Sunshine falls on to an airless waiting room crammed with Li'l Wally albums, hats, T-shirts, plaques, boxes of videotapes, and two small green couches. A hundred framed photographs line the wood paneling: Wally with late Chicago Mayor Harold Washington, with Tony Bennett, with guitar legend Les Paul. Wally on The Lawrence Welk Show, where he sang and played his concertina three times in the Sixties. A signed proclamation from Pope John Paul II, for whom Wally has played twice. One faded picture shows the polka king jamming with six giant men in plaid sport coats and butterfly collars. "Li'l Wally and the Green Bay Packers," reads the caption.
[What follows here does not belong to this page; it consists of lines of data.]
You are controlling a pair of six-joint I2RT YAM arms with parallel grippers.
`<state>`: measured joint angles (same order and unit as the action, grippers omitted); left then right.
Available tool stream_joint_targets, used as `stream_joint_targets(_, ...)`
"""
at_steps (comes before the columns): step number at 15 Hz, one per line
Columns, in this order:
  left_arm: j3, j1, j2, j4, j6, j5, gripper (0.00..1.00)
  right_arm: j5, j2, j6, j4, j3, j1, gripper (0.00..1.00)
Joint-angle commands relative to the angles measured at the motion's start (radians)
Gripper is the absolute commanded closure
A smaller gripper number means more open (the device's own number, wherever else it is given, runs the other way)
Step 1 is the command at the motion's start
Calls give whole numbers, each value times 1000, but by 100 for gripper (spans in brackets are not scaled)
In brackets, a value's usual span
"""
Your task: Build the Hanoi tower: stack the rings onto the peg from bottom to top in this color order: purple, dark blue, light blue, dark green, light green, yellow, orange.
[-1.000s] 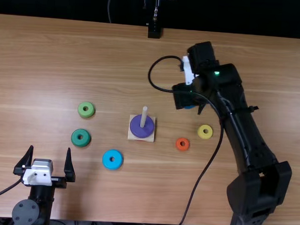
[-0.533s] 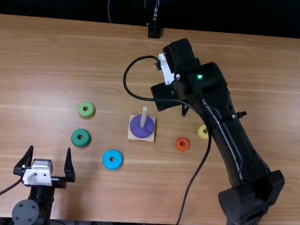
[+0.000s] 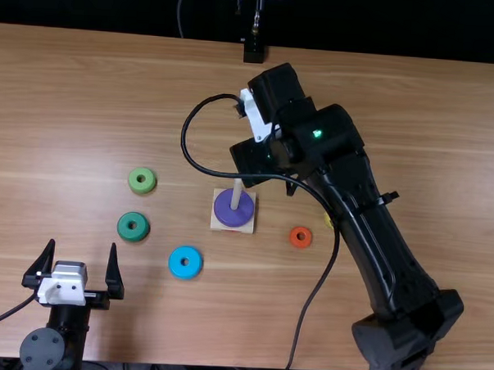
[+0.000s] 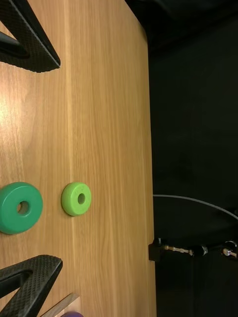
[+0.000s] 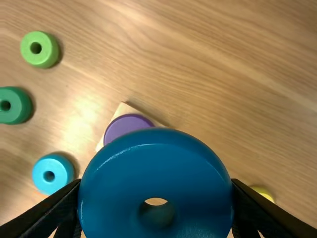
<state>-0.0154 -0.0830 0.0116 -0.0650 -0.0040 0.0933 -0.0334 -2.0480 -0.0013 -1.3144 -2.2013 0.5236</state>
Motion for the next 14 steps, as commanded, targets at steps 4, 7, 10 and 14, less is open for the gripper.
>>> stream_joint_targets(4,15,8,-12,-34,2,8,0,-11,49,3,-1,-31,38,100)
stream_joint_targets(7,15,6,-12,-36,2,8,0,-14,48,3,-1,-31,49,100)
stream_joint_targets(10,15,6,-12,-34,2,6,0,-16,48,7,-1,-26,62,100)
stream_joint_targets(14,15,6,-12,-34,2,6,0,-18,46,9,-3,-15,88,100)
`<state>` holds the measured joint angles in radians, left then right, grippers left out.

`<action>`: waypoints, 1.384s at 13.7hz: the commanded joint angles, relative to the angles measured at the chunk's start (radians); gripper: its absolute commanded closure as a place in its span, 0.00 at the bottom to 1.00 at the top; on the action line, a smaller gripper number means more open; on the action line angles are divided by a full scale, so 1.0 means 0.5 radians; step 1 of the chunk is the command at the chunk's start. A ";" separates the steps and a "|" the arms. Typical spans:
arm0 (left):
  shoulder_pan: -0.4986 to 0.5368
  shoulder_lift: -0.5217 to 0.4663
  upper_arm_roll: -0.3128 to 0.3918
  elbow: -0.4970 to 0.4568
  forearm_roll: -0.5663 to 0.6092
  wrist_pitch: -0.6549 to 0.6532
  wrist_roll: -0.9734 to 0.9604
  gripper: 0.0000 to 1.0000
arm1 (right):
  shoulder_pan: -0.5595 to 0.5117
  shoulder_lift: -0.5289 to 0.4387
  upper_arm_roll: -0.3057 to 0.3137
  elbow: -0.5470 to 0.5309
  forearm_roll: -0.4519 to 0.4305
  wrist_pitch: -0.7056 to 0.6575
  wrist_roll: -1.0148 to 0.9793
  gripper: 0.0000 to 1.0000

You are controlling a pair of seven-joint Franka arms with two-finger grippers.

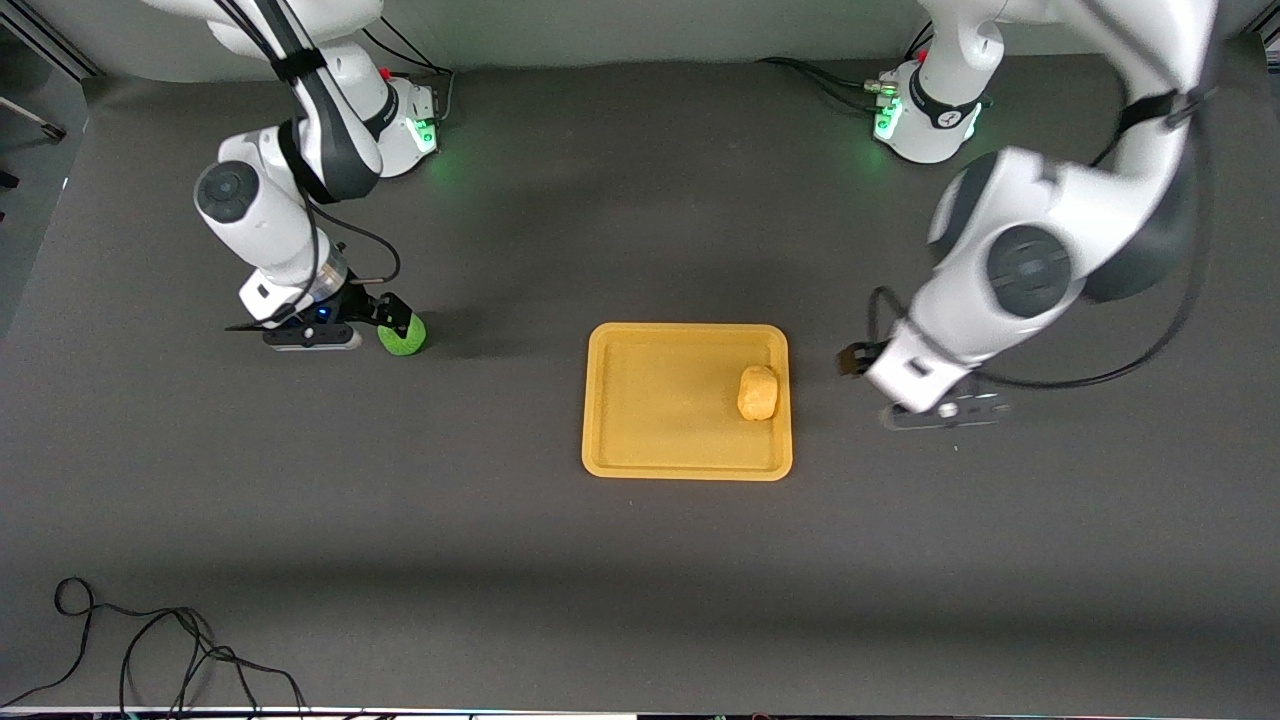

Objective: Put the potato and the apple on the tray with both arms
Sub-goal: 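Release the potato on the tray while the right gripper reaches the apple, then grasp the green apple with the right gripper while the left gripper withdraws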

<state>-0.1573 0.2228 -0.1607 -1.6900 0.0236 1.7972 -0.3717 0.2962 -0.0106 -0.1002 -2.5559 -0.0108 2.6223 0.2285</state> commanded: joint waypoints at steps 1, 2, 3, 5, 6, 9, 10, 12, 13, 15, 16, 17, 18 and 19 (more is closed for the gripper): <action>0.237 -0.224 -0.013 -0.090 -0.020 -0.167 0.386 0.00 | 0.003 0.226 -0.005 -0.042 -0.021 0.265 -0.067 0.00; 0.296 -0.291 -0.007 -0.132 -0.020 -0.237 0.545 0.00 | 0.003 0.266 -0.005 -0.048 -0.024 0.287 -0.076 0.00; 0.354 -0.411 -0.001 -0.276 -0.008 -0.199 0.641 0.01 | 0.003 0.288 -0.005 -0.052 -0.021 0.290 -0.125 0.00; 0.425 -0.623 0.020 -0.518 0.005 0.049 0.703 0.00 | 0.000 0.322 -0.005 -0.055 -0.021 0.275 -0.168 0.00; 0.437 -0.639 0.027 -0.519 0.005 0.041 0.731 0.00 | 0.000 0.340 -0.005 -0.061 -0.021 0.269 -0.169 0.00; 0.447 -0.657 0.073 -0.532 -0.004 0.001 0.884 0.00 | 0.000 0.371 -0.005 -0.067 -0.021 0.217 -0.162 0.16; 0.447 -0.660 0.073 -0.529 -0.007 0.004 0.885 0.00 | -0.006 0.368 -0.005 -0.064 -0.021 0.183 -0.162 0.33; 0.450 -0.663 0.106 -0.471 -0.026 0.004 0.891 0.00 | -0.006 0.310 -0.008 -0.046 -0.021 0.103 -0.162 0.46; 0.447 -0.657 0.137 -0.416 -0.059 0.001 0.933 0.00 | -0.006 0.240 -0.017 -0.030 -0.018 0.036 -0.162 0.46; 0.450 -0.669 0.146 -0.393 -0.096 -0.066 0.995 0.00 | -0.006 0.059 -0.024 0.119 -0.018 -0.267 -0.165 0.46; 0.450 -0.700 0.153 -0.394 -0.096 -0.106 1.013 0.00 | -0.006 -0.012 -0.024 0.278 -0.018 -0.517 -0.165 0.46; 0.450 -0.721 0.156 -0.387 -0.096 -0.109 1.013 0.00 | -0.009 -0.058 -0.027 0.459 -0.018 -0.790 -0.162 0.46; 0.447 -0.755 0.159 -0.387 -0.093 -0.106 1.013 0.00 | -0.012 -0.065 -0.027 0.689 -0.018 -1.045 -0.159 0.46; 0.447 -0.777 0.159 -0.387 -0.072 -0.118 1.013 0.00 | -0.013 -0.046 -0.024 0.928 -0.015 -1.275 -0.165 0.46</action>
<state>0.0640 -0.1230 -0.0836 -1.8826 -0.0124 1.7633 0.1123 0.2939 -0.0308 -0.1091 -2.2902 -0.0120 2.1853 0.1647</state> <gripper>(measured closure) 0.000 0.322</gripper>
"Welcome to the Li'l Wally Hall of Fame and Museum," he says, his hand sweeping across the chaos of the studio, which has housed the polka king's operation for more than 30 years. For a while, some time ago, he hosted a local radio show here. Until recently he recorded all his 45s, albums, cassettes, 8-track tapes, and CDs here. Now he and his wife, Jeanette, use the space primarily as an office. He stores his master tapes here, but records elsewhere. Working almost every day, Wally and Jeanette schedule upcoming tours, send out Li'l Wally newsletters, answer voluminous fan mail, and fulfill frequent requests for old, hard-to-find Li'l Wally records.
He stoops to pick up the mail, which has piled up on the floor near the front door. His thick fingers fumble over music-industry trade magazines, bills, greeting cards. A pastel purple envelope is addressed to Polka Jeanette, the name Wally's wife used when she hosted a radio show in Chicago. Wally opens the envelope. "To a Very Special Friend," writes a man named Larry. "I didn't forget your birthday, [but] I have lots of problems." Larry proceeds to describe how his father recently suffered a fatal heart attack and how he had to secure a lawyer to "go after" his two brothers, who apparently are trying to commandeer the estate. He also has a new computer. "When is the Li'l Wally CD going to be released?" he asks in closing.
"They all talk to her like she's a priest, like she's a nun," Wally says, shaking his head in wonder. "He's telling us all his problems, but I've never even met the guy. I've never seen him in my life. Many polka people are very, very friendly people. They take care of each other."